Ghostbusters: Frozen Empire; fantasy comedy, USA, 2024; D: Gil Kenan, S: Mckenna Grace, Paul Rudd, Carrie Coon, Dan Aykroyd, Ernie Hudson, Finn Wolfhard, Kumail Nanjiani, Emily Alyn Lind, Patton Oswalt, Bill Murray, Celeste O'Connor, Annie Potts, William Atherton
New York. Gary Grooberson and Callie Spengler are a couple and continue with the Ghostbusters business, together with Callie's teenage kids Phoebe and Trevor. They are assisted by mentors Winston Zeddemore and Ray Stantz. When a certain Nadeem sells a metal orb to Ray, it turns out to be an ancient ghost trap which keeps demon Garraka trapped inside. However, Garraka forces a ghost girl, Melody, to befriend Phoebe, whose voice is used to break the orb and release Garraka, who initiates a mini-ice age in the city. Teaming up with Peter Venkman and Janine Melnitz, the Ghostbusters use Nadeem's firepowers to jointly hit Garraka and trap it inside the ghost containment unit.
The 5th official "Ghostbusters" film, "Frozen Empire" is surprisingly a better film than its rather too serious and too nostalgia-burdened predecessor "Ghostbusters: Afterlife", and works almost as some sort of live-action feature film adaptation of a "The Real Ghostbusters" episode, thus giving it more room to explore this imaginative world. A big kudos goes to the writer and director Gil Kenan who shows several clever, creative and inspired tricks while knitting this storyline. The opening is already clever: the camera pans down to the iconic Ghostbusters firehouse building, the door opens—and a horse carriage with firemen emerges, as the subtitles reveal the year is 1904. After their freezing paranormal encounter, the movie jump cuts to the present, when the Ghostbusters car chases after an eel-like blue ghost through the streets, using a fascinating new gadget—a ghost-catching drone. "Frozen Empire" has a whole array of stimulating little ideas (the "animated" stills depicting stone engravings of Garraka's ancient story; a possessor ghost "inserts" itself into the proton pack to try to use it against Trevor, but afterwards it flees into a pizza—which is immediately eaten by Slimer, in a moment of serendipity) and even a few comical lines (Podcast jokingly naming the ominous orb "the devil's testicle").

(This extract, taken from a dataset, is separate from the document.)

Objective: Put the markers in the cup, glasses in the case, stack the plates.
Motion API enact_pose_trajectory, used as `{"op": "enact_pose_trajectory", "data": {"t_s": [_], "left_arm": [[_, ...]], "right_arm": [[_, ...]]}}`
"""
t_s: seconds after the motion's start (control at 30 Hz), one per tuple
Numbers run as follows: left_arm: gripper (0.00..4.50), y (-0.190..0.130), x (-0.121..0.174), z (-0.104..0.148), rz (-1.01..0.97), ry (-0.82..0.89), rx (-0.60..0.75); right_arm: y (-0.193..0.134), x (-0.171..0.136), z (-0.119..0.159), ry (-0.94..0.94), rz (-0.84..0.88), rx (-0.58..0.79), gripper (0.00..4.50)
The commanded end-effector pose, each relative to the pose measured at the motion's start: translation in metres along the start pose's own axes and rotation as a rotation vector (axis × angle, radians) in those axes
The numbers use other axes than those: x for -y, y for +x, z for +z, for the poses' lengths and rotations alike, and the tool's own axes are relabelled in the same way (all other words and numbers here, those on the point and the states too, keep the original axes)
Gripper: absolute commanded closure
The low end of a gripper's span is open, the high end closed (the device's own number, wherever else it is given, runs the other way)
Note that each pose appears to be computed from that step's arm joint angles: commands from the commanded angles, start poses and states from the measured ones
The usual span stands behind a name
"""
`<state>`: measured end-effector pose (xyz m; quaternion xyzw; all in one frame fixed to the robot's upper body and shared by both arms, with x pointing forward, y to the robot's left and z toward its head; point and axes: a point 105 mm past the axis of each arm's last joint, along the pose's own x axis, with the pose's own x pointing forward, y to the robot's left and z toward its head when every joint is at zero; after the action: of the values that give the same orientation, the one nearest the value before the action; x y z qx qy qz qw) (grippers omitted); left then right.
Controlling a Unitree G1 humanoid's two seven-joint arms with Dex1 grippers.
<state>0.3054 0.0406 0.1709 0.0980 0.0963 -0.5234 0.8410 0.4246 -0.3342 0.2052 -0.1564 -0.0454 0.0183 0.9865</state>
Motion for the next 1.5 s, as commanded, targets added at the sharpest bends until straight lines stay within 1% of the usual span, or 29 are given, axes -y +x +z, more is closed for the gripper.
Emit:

A subplot involving friendship between Phoebe (Mckenna Grace) and a ghost girl, Melody, is even a bit philosophical and melancholic, though maybe out of the scope of the concept. A big negative point are three unnecessary sequences which again cater to nostalgia and plagiarize the original classic (the library ghost has a cameo, as does Walter Peck, now a mayor; dozens of Stay Puft Marshmellow minions are throw-away marketing ploys), which deducts from the quality. Despite swift writing, there is a big problem—the "core" team of the new Ghostbusters is murky. In the original, the four members formed an easily unified core team, while here the film is struggling with this. For instance, the characters of Trevor and Podcast are practically irrelevant for the story, underused, nor do they interact that well with the rest. This leaves the question: who is the main protagonist? It seems Phoebe, and then maybe Gary. Yet since Ray and Winston appear in substantial roles, the core team is always out of balance and "skewed". Therefore, only Phoebe and Gary form a 'rump' team, which feels incomplete. Nontheless, the finale with the villain is exciting, the pace is compact, whereas Kenan offers several unusual new ideas which further the plot.